第3に,核兵器の非人道性についての認識を広めると共に,科学的側面についての知見を「深めていく」こと,これも重要になってきます。昨年3月にオスロで開催されました核兵器の人道的影響に関する国際会議,あるいは来月メキシコで開催されます国際会議は,科学的側面を深めるための良い場だと考えています。メキシコの会議には,オスロ会議に引き続き,唯一の戦争被爆国としてこれまで蓄積されてきた医学的知見を紹介するなど,日本政府として積極的に参加し貢献していく考えです。
日本は,核兵器の惨禍をどの国よりもよく知る国だからこそ,「核兵器のない世界」に向けて,国際社会の取組を主導してきました。
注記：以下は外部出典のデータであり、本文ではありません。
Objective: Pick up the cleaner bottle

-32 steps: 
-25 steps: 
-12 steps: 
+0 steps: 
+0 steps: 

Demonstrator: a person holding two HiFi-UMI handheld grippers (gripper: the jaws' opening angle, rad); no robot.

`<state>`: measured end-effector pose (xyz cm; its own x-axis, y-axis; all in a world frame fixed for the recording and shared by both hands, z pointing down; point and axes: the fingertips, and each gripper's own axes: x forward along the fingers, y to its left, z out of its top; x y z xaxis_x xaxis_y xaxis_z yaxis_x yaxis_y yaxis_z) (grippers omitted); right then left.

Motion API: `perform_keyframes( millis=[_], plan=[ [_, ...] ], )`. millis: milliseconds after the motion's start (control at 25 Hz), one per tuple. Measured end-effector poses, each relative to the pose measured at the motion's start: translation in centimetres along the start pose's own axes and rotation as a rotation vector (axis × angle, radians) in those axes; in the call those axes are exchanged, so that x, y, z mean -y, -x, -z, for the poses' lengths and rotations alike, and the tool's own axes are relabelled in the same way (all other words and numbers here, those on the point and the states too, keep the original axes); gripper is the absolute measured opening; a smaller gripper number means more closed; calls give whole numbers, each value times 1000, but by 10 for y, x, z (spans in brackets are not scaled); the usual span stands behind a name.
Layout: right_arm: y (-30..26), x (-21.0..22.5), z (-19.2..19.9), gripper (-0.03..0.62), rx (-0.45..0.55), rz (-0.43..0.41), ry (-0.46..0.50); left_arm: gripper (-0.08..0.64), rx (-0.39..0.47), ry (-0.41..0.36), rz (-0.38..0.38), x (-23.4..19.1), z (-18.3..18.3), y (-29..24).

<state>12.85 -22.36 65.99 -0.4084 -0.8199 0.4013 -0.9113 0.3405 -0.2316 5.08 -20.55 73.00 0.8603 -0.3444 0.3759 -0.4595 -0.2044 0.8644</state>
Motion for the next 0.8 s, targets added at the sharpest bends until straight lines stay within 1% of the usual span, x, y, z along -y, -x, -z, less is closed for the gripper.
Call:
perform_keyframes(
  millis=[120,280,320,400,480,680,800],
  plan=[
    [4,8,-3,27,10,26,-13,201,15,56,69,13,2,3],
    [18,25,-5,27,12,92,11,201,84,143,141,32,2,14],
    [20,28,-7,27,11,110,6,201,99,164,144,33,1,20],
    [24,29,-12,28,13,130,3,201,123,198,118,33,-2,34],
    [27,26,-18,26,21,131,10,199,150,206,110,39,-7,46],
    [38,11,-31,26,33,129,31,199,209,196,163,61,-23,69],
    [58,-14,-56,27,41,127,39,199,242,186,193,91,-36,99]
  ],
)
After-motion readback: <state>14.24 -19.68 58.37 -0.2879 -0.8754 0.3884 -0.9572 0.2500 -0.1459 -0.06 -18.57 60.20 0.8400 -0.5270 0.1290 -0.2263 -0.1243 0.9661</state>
昨年10月の国連総会第一委員会では,ニュージーランドとオーストラリアそれぞれが主導したこの問題に関する共同ステートメント,この両方に参加をいたしました。これからも,例えば,本年4月の広島NPDI外相会合において,参加する各国外相に被爆の実相に直接触れていただくと共に,核兵器の非人道性の問題,しっかりと議論をし,2015年NPT運用検討会議に向けて有益な提言が行えるよう目指したいと考えております。
6. 結語
そして最後になりましたが,核軍縮・不拡散の取組については,こうした核兵器の非人道性に対する正確な認識,これを出発点としつつ,厳しい安全保障環境を踏まえ,目の前に存在する核リスクに対する冷静な認識を持った上で,現実的かつ実践的な取組を着実に積み重ねていくことが不可欠だと考えています。このことが,「核兵器のない世界」への回り道に見えるかもしれませんが,実際には最短の道であると確信をしています。
ここ長崎に原爆が投下されてから,来年2015年には70年になります。残念ながら,核兵器はいまだ多数存在しており,我々は様々な核のリスクに脅かされています。今日お話をさせていただきました「核兵器のない世界」に着実に進むための「3つの阻止」,そして「3つの低減」に向けた措置が,この2015年に開催されますNPT運用検討会議の成功,更には,「核兵器のない世界」に向けた大きな第一歩に繋がることを,被爆地出身の外務大臣として切に願って,私の話を終わらせていただきます。御静聴誠にありがとうございました。